Come detto, papà davanti ai reporter innalza una cortina di silenzio. In un’unica occasione si è lasciato sfuggire un commento a telecamere accese e taccuini aperti. Un bello sfogo irato, di cui riporto qui le parole:

“Basta, non ne posso più! L’eredità? Andatela a cercare presso gli altri parenti, oppure alla Fondazione Bulblanco”.

Domanda: “Ma… lei da suo padre non ha ricevuto proprio niente?”

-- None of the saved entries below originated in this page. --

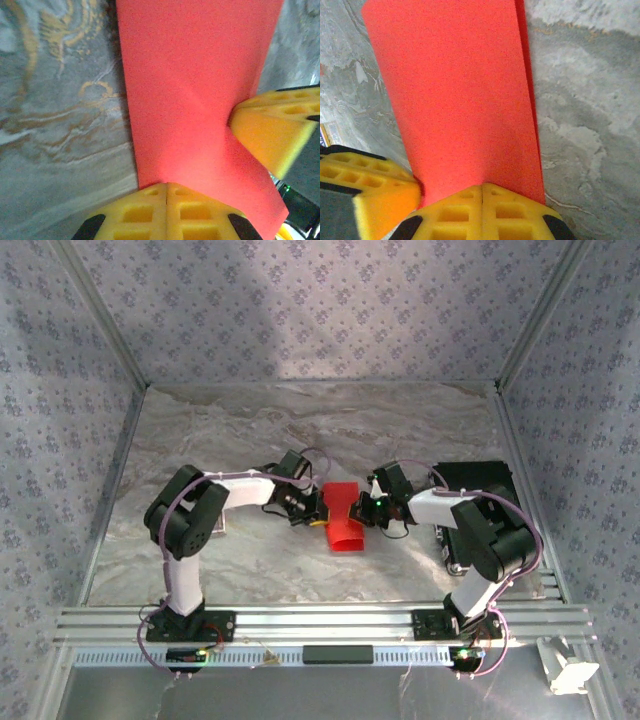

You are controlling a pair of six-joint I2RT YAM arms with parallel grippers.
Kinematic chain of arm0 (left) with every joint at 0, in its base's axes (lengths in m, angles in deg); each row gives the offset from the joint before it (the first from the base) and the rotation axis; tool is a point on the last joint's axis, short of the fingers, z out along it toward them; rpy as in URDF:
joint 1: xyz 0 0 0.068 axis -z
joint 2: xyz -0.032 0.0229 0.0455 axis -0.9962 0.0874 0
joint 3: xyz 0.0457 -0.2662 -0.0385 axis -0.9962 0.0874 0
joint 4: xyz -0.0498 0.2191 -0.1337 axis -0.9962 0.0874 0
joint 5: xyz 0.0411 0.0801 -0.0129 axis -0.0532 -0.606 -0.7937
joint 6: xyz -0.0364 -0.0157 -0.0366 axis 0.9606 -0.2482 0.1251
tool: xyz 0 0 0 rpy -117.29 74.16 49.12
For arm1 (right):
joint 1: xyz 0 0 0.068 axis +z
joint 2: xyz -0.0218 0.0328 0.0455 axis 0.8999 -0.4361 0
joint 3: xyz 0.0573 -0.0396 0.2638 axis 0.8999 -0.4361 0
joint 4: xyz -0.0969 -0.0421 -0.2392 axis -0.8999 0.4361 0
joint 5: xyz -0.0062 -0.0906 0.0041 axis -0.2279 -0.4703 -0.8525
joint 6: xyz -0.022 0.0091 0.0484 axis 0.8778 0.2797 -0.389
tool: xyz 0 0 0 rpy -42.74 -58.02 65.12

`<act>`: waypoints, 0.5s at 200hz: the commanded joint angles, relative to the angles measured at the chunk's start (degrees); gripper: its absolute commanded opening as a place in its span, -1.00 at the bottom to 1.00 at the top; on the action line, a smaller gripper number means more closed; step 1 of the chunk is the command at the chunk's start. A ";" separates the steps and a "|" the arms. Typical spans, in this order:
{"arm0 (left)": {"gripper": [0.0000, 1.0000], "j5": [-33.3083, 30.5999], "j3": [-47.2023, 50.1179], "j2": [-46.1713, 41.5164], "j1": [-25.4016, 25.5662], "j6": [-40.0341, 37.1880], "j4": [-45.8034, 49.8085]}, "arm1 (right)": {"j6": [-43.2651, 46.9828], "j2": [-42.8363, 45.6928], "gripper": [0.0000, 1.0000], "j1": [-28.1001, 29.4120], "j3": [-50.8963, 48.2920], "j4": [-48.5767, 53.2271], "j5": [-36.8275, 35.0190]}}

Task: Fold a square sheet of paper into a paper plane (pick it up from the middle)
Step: First fold the square sheet of paper in half at the center of the table.

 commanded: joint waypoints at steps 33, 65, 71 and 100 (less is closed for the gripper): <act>-1.00 0.00 1.72 -4.73 2.25 7.94 -4.96 | 0.12 -0.77 -0.97 0.33 -2.59 7.36 -4.40; -1.00 0.23 4.66 -4.29 3.57 9.58 -7.40 | 0.03 -0.71 -0.97 0.29 -2.81 7.08 -4.52; -1.00 0.61 4.84 -3.89 3.77 9.52 -7.74 | -0.03 -0.73 -0.97 0.30 -2.95 6.91 -4.41; -1.00 -1.79 6.06 -2.83 4.75 7.27 -6.98 | -0.02 -0.70 -0.97 0.20 -3.31 6.72 -4.35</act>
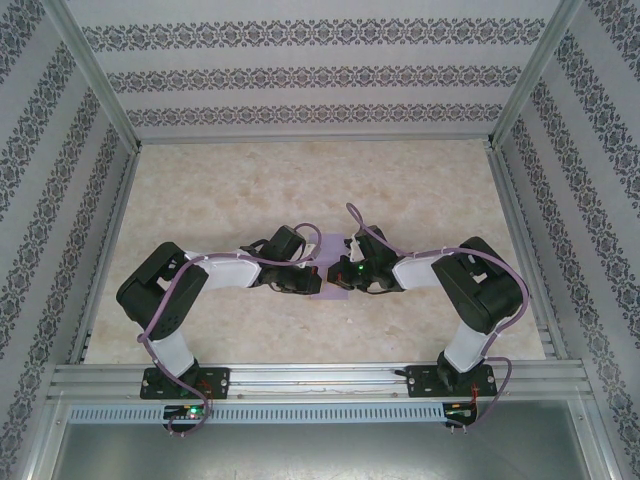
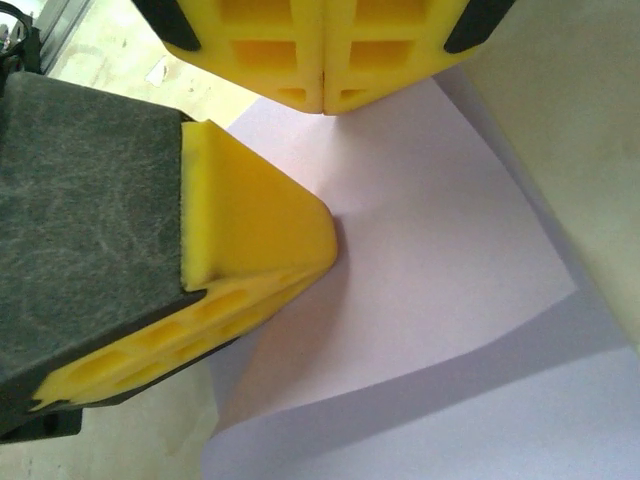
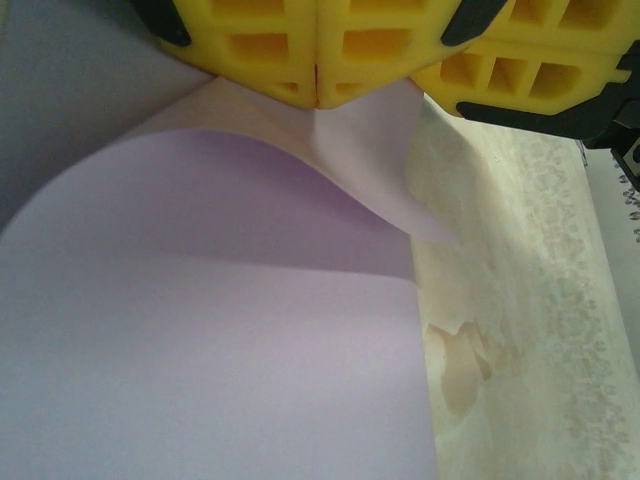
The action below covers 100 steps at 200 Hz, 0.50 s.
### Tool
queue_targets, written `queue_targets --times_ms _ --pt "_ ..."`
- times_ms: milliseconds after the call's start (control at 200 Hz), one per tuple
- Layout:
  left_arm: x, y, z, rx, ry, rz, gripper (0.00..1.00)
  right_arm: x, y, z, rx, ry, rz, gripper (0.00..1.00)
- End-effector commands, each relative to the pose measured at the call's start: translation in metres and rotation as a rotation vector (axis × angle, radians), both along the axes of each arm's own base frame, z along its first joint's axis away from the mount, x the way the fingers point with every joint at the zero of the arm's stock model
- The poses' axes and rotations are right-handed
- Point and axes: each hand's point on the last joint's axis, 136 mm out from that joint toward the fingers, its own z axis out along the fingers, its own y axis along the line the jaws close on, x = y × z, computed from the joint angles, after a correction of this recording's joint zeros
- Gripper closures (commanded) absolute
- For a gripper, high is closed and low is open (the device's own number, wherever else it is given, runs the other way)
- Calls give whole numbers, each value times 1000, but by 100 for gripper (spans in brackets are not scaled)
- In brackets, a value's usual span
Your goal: Fold a paper plane with a square sheet of paper (fold left side to right side)
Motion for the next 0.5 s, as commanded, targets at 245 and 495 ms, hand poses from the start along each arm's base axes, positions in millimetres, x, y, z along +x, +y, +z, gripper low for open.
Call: queue_targets --times_ms 245,495 --pt "-2 4 -7 55 1 -13 100 -25 -24 -43 -135 121 -14 100" --pt "-2 6 -9 69 0 -14 100 -25 -24 -42 -133 120 -12 100"
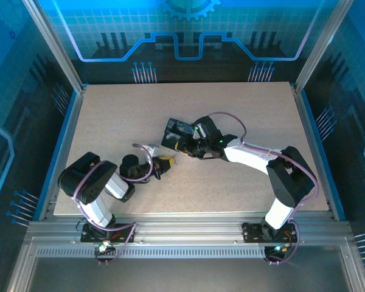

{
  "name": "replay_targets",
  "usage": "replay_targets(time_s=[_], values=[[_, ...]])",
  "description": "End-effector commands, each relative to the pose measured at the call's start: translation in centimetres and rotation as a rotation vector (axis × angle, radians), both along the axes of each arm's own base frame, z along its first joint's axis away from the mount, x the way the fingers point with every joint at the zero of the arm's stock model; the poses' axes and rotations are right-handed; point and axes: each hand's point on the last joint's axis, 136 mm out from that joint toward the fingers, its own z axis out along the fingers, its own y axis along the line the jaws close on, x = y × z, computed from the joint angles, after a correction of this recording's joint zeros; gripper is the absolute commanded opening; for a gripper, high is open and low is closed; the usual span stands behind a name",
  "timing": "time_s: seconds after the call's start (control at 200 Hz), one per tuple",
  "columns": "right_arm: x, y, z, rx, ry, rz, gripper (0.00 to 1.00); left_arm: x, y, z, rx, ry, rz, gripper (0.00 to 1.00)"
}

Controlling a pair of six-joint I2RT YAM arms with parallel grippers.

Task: Unlock a padlock with a key

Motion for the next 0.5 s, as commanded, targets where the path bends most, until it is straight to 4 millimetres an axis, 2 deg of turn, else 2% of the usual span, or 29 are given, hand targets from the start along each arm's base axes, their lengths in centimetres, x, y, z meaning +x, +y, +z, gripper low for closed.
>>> replay_targets(time_s=[0.0, 0.495], values=[[0.32, 0.38, 2.86, 0.084, -0.047, 0.014, 0.09, 0.28, -0.03, 0.69, 0.007, -0.059, -0.018, 0.00], [-0.16, 0.32, 3.26, 0.099, -0.043, 0.022, 0.09, 1.25, 0.45, 1.34, 0.014, -0.093, 0.019, 0.00]])
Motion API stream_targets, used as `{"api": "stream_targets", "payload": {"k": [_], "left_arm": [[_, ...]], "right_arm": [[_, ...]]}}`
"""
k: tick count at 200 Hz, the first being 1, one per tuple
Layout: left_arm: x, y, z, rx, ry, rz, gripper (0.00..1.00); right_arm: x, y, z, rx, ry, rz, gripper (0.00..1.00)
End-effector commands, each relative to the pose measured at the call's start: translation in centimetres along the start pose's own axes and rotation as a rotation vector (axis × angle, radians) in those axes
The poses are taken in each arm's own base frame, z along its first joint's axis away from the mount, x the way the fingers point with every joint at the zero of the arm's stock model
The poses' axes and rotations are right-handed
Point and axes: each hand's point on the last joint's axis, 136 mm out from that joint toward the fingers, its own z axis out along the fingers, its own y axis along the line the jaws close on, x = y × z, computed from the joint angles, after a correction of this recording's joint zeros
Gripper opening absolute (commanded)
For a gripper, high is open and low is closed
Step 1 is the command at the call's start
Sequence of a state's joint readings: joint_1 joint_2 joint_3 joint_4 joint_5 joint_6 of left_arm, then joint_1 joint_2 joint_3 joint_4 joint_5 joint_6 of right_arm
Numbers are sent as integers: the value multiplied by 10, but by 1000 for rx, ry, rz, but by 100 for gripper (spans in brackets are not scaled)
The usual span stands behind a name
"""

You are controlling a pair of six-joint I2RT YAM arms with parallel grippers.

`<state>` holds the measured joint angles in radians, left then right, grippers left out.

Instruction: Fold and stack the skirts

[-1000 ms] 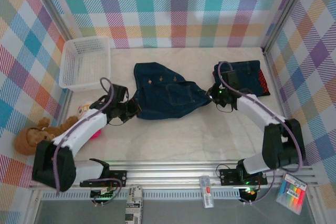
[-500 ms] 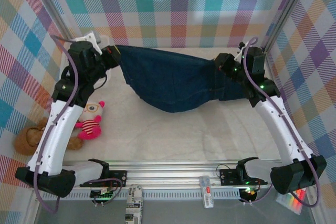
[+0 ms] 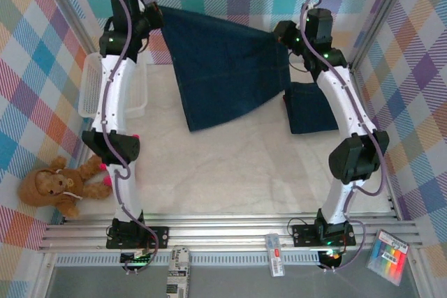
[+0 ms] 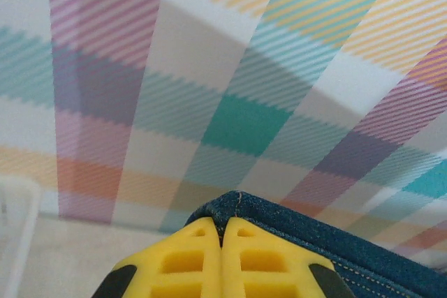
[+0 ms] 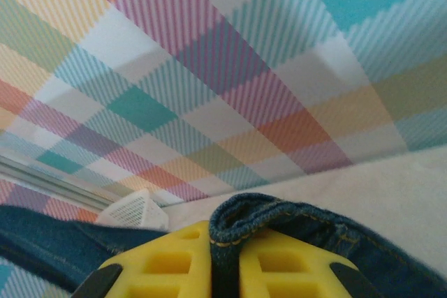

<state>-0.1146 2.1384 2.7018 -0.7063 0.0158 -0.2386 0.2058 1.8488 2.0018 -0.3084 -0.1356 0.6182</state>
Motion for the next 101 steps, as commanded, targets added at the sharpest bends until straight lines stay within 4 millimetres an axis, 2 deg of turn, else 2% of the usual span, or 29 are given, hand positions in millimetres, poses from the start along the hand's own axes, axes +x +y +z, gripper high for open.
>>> {"api": "stream_targets", "payload": {"k": [1, 16, 35, 41, 48, 53, 54, 55, 57, 58, 64, 72, 78, 85, 90, 95, 101], "left_arm": [[-46, -19, -66, 63, -75, 126, 0], [-31, -20, -77, 77, -4, 152, 0], [10, -19, -86, 115, 106, 145, 0], [35, -12, -85, 104, 153, 134, 0], [56, -7, -93, 99, 177, 123, 0], [78, 1, -100, 90, 210, 111, 0], [91, 6, -98, 80, 239, 106, 0], [88, 5, -100, 83, 228, 103, 0], [96, 8, -103, 78, 239, 95, 0], [110, 13, -103, 68, 268, 89, 0], [132, 20, -114, 60, 302, 61, 0], [178, 33, -127, 45, 393, 19, 0], [210, 41, -138, 36, 449, -20, 0], [245, 50, -152, 26, 509, -65, 1], [265, 55, -162, 15, 543, -96, 17], [289, 64, -172, -15, 589, -126, 46], [309, 74, -184, -56, 632, -153, 80]], "right_arm": [[-30, 33, -32, -93, -65, -70, 15], [-9, 25, -36, -102, -31, -74, 16], [37, 1, -40, -107, 41, -53, 16], [56, -10, -42, -101, 76, -45, 17], [82, -25, -44, -84, 127, -24, 17], [102, -35, -45, -78, 166, -9, 17], [106, -37, -46, -76, 174, -6, 17], [109, -40, -46, -73, 181, -3, 17], [118, -45, -47, -66, 200, 6, 17], [123, -47, -47, -64, 209, 11, 17], [149, -62, -51, -44, 261, 44, 18], [186, -79, -59, -20, 330, 91, 19], [213, -92, -67, 4, 377, 125, 24], [245, -103, -78, 21, 438, 157, 34], [265, -109, -86, 30, 480, 171, 42], [283, -114, -94, 38, 522, 183, 51], [299, -119, -103, 47, 562, 190, 76]]}}
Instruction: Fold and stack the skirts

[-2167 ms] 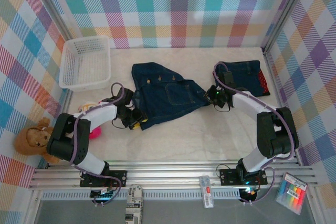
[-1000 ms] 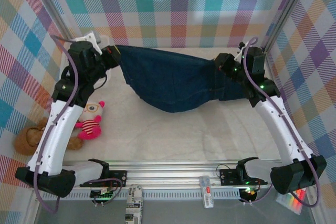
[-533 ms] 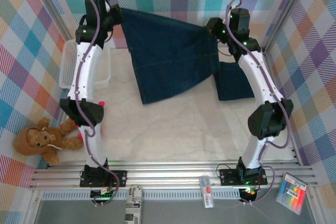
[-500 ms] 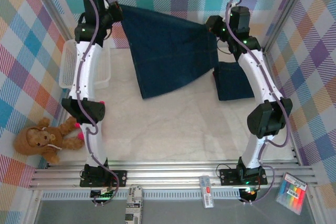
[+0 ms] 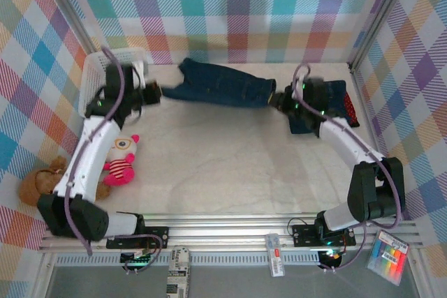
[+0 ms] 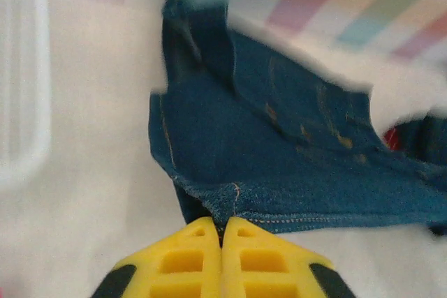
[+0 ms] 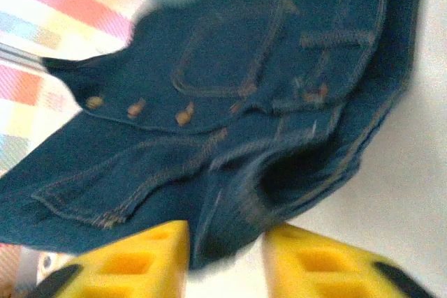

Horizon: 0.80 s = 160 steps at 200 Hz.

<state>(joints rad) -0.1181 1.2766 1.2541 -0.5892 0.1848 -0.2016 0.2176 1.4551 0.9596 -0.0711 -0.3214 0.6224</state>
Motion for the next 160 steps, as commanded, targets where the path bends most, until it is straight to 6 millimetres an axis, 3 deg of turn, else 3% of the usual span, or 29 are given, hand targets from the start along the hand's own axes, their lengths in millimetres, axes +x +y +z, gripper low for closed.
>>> {"api": "stream_targets", "payload": {"k": [1, 4, 6, 15, 24, 45, 71, 88, 109, 137, 160], "left_arm": [[86, 23, 6, -28, 142, -156, 85], [95, 28, 4, -46, 159, -172, 97], [101, 32, 3, -62, 169, -182, 99], [117, 39, -3, -87, 188, -209, 100], [121, 37, -7, -73, 181, -226, 100], [107, 25, -7, -21, 152, -255, 100], [93, -2, 29, 88, 203, -311, 100], [92, -18, 60, 87, 242, -300, 100], [93, -20, 102, 26, 287, -315, 100], [110, 3, 153, -94, 342, -380, 100], [139, 24, 166, -194, 407, -418, 100]], "right_arm": [[67, -13, -3, -37, 143, 44, 81], [73, -16, -4, -28, 157, 46, 97], [76, -19, -5, -20, 162, 47, 100], [85, -27, -11, 24, 175, 46, 99], [85, -31, -17, 62, 166, 37, 99], [70, -23, -22, 61, 124, 9, 99], [62, -4, -4, -1, 131, 16, 99], [67, 11, 17, -39, 186, -2, 99], [79, 26, 46, -67, 272, -6, 99], [96, -4, 80, 77, 317, 108, 99], [118, -40, 84, 214, 345, 227, 99]]}}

“In che lingua ve lo devo dire? In arabo? A me ha lasciato solo ‘sto katz di buco e giù, in cantina, una delle sue portentose lampade (che è ancora incartata; magari avrà un difetto di fabbrica e comunque era uno dei primi campioni e io non posso nemmeno venderla perché oramai non interessa a nessuno) e quel bigliathon o come si chiama, che a me ovviamente non serve perché non ho studiato fisica e comunque a metterlo in moto qui dentro vuol dire rischiare di far saltare in aria il palazzo, forse tutto il quartiere o l’intera Pistoia.” Fece un gesto d’impazienza, scrollandosi. “Ad ogni modo non venite a parlare di mio padre a me. Genio, certo, ma anche uomo poco equilibrato. Io lo ricordo così. Sì, secondo me era matto, d’altronde ho sempre avuto dubbi di essere suo figlio. A-ah, adesso stupite, eh? Spero, con tutto il cuore, che i miei mi abbiano adottato, o che mia madre, al grande Adalberto Magnanotaro, abbia messo le corna! Non voglio essere figlio suo. E ora… via di qui!”

 

Allora pensai: “Ecco un altro che crede, suppone o spera di essere stato preso in adozione!”

E poi:

“Un attimo. Ma… se io per davvero non sono figlio di mio padre, bensì di mio nonno… allora mio padre chi è? Mio fratello?”

Potete immaginare quanto ero confuso.